Officers continued to search the moorland surrounding the tents, with forensic investigators using bags for any evidence gathered. Yet after a third day on the scene, police were still yet to make the breakthrough.

In an update issued this evening, senior investigating officer Cheryl Hughes said: “Following information received which indicated that potential human remains had been found on the Moors, specialist officers from GMP have today (October 2, 2022) again resumed excavation of a site identified to the force. We have not found any identifiable human remains but work to excavate the site is continuing and will do so for the foreseeable time."

Keith was killed after being lured into a van by Myra Hindley, who asked him to help her with some boxes, on June 16, 1964. Ian Brady, her lover and Keith's fellow killer, was on the back seat.

He is known to be buried on Saddleworth Moor, but his body was never recovered.
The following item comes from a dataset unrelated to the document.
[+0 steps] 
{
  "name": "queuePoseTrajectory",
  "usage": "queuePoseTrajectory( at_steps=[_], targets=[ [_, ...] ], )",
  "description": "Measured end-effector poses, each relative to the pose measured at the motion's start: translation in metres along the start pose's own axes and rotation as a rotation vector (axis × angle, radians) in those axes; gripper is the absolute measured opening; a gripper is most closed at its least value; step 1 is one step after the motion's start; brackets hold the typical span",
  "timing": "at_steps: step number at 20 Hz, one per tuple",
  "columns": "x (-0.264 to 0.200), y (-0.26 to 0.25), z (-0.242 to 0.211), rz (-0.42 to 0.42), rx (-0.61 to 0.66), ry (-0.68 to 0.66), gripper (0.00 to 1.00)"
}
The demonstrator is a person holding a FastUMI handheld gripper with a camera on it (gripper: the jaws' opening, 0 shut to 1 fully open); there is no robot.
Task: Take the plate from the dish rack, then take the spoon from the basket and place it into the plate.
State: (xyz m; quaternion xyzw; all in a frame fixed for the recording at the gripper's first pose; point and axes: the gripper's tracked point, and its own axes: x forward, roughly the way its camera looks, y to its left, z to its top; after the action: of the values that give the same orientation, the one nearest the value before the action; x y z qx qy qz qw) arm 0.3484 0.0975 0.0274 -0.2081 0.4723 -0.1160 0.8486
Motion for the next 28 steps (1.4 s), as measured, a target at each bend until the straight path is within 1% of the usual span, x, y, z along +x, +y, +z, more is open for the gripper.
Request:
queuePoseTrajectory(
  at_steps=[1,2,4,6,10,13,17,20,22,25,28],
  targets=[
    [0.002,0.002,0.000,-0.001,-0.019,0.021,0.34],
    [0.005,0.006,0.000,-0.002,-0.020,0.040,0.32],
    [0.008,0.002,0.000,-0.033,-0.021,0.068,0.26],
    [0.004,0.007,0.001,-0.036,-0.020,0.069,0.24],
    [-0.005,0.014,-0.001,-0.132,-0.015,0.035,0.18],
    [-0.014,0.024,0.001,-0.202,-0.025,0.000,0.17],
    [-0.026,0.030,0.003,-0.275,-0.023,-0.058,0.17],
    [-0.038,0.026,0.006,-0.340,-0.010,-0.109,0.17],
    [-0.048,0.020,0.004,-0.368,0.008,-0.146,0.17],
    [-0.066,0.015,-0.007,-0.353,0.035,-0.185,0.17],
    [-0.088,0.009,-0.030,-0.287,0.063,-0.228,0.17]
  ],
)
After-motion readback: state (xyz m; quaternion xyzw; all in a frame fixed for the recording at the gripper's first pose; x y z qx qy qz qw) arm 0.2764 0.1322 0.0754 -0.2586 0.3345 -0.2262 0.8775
The pair's other victims were Pauline Reade, 16, John Kilbride, 12, Lesley Ann Downey, 10, and Edward Evans, 17.

Officers from Greater Manchester Police continue the search on Sunday (Danny Lawson/PA Wire)

On Friday, Keith's brother Alan Bennett admitted he was sceptical about the search, adding: "Apart from believing this is the wrong location for Keith and all the previous graves have been shallow, why, if the police were taken to the location, has nothing been discovered as yet? I cannot escape the feeling that we have been here before but all should be clear and final by some time tomorrow."

Yesterday (Saturday), Ms Hughes said GMP would conduct the search 'in the most thorough way possible' and confirmed that no physical evidence of a skull or jaw bone had been examined. The Manchester Evening News understands it will take a week to a fortnight to establish whether any remains discovered are those of Keith.